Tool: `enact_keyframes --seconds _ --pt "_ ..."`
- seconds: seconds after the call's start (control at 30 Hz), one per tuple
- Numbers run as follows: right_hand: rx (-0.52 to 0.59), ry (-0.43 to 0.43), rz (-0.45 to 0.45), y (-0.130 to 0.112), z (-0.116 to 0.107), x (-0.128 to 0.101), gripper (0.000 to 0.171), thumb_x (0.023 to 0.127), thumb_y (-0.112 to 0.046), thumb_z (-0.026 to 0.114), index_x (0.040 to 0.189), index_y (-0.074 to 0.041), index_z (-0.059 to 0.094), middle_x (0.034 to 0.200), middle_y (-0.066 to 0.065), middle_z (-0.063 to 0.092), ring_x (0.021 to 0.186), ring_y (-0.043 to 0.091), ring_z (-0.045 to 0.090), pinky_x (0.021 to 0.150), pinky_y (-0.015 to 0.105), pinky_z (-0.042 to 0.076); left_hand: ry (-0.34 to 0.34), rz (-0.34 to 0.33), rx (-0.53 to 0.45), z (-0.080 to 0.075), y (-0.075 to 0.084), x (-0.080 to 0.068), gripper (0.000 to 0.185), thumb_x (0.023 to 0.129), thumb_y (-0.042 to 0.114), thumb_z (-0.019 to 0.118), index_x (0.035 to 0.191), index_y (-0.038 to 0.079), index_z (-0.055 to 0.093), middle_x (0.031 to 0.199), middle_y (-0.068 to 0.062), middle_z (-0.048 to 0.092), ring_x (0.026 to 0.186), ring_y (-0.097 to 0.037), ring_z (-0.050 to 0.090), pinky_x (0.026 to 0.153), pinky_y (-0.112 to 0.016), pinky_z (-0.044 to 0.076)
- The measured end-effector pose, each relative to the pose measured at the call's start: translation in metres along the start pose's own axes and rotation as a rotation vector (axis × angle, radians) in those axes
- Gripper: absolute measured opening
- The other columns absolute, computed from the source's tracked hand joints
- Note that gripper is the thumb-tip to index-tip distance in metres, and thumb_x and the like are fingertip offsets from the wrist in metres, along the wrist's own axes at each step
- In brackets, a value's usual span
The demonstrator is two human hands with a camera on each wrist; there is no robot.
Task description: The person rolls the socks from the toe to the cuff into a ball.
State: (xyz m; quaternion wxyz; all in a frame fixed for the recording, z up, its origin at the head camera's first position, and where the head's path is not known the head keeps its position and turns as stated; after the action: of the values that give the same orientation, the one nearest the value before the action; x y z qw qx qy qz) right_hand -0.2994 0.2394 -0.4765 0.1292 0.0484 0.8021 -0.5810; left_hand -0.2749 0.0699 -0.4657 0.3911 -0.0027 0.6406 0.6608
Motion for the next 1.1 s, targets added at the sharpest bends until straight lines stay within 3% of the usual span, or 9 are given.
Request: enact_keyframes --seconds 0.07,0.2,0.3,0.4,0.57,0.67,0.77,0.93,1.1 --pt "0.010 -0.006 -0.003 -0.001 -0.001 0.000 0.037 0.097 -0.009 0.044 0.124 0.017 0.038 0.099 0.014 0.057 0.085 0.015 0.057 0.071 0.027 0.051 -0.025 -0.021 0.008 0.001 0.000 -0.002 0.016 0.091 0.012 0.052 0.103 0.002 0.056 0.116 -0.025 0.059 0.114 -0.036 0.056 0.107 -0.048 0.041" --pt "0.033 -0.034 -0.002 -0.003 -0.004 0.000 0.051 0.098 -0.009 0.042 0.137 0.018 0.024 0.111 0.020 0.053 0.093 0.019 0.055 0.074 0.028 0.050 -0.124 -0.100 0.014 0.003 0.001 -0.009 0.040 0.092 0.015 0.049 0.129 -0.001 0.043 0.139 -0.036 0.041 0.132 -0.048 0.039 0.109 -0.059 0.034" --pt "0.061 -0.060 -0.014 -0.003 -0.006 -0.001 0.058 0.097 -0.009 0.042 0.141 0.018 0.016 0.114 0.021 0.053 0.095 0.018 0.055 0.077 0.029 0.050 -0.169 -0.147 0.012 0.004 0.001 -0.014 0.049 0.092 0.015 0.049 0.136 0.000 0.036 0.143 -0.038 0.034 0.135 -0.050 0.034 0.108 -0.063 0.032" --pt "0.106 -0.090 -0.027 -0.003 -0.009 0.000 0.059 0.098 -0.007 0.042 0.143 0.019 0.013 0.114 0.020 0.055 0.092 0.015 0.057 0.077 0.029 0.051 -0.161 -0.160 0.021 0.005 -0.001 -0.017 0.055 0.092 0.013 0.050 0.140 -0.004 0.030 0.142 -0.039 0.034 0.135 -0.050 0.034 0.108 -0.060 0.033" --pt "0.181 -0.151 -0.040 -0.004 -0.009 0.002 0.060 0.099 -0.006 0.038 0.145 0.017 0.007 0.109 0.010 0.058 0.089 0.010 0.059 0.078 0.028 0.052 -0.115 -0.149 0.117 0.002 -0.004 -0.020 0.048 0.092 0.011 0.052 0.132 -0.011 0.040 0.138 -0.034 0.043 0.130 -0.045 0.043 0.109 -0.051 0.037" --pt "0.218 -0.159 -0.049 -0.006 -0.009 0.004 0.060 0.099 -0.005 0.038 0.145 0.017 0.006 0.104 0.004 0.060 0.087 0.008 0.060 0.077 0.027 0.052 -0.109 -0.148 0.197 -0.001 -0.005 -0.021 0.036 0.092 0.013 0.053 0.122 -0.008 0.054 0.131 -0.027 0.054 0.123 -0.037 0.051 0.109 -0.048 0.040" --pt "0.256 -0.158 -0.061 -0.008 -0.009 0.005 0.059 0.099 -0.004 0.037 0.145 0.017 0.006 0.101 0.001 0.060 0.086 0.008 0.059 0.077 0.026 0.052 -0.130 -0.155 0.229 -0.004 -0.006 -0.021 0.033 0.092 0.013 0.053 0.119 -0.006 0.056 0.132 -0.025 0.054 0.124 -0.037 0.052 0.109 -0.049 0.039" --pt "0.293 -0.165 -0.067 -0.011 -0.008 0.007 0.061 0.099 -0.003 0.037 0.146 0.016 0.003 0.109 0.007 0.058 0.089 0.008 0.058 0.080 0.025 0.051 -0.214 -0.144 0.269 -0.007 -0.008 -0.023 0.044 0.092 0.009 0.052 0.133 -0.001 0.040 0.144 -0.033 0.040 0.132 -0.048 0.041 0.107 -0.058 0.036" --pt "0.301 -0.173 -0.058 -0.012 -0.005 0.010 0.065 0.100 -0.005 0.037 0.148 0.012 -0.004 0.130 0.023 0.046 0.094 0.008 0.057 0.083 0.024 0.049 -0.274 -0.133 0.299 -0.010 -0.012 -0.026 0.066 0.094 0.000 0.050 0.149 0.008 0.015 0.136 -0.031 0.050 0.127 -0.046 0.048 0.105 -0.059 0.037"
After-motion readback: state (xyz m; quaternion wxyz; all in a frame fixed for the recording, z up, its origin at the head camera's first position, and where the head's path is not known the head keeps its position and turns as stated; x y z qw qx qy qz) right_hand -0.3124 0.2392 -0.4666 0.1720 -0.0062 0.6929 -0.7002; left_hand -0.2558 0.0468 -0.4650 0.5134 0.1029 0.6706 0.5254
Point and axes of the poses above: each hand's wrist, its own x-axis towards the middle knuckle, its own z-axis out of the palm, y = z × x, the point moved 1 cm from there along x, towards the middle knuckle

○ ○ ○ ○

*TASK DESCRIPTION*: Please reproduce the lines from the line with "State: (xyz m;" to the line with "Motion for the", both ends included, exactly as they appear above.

*TASK OUTPUT*:
State: (xyz m; quaternion wxyz; all in a frame fixed for the recording, z up, its origin at the head camera's first position, and where the head's path is not known the head keeps its position and turns as stated; after the action: of the values that give the same orientation, the one nearest the value before the action; x y z qw qx qy qz) right_hand -0.2994 0.2394 -0.4765 0.1292 0.0484 0.8021 -0.5810; left_hand -0.2749 0.0699 -0.4657 0.3911 -0.0027 0.6406 0.6608
Motion for the next 1.1 s, targets added at the sharpest bends until straight lines stay within 3% of the usual span, or 9 are given.

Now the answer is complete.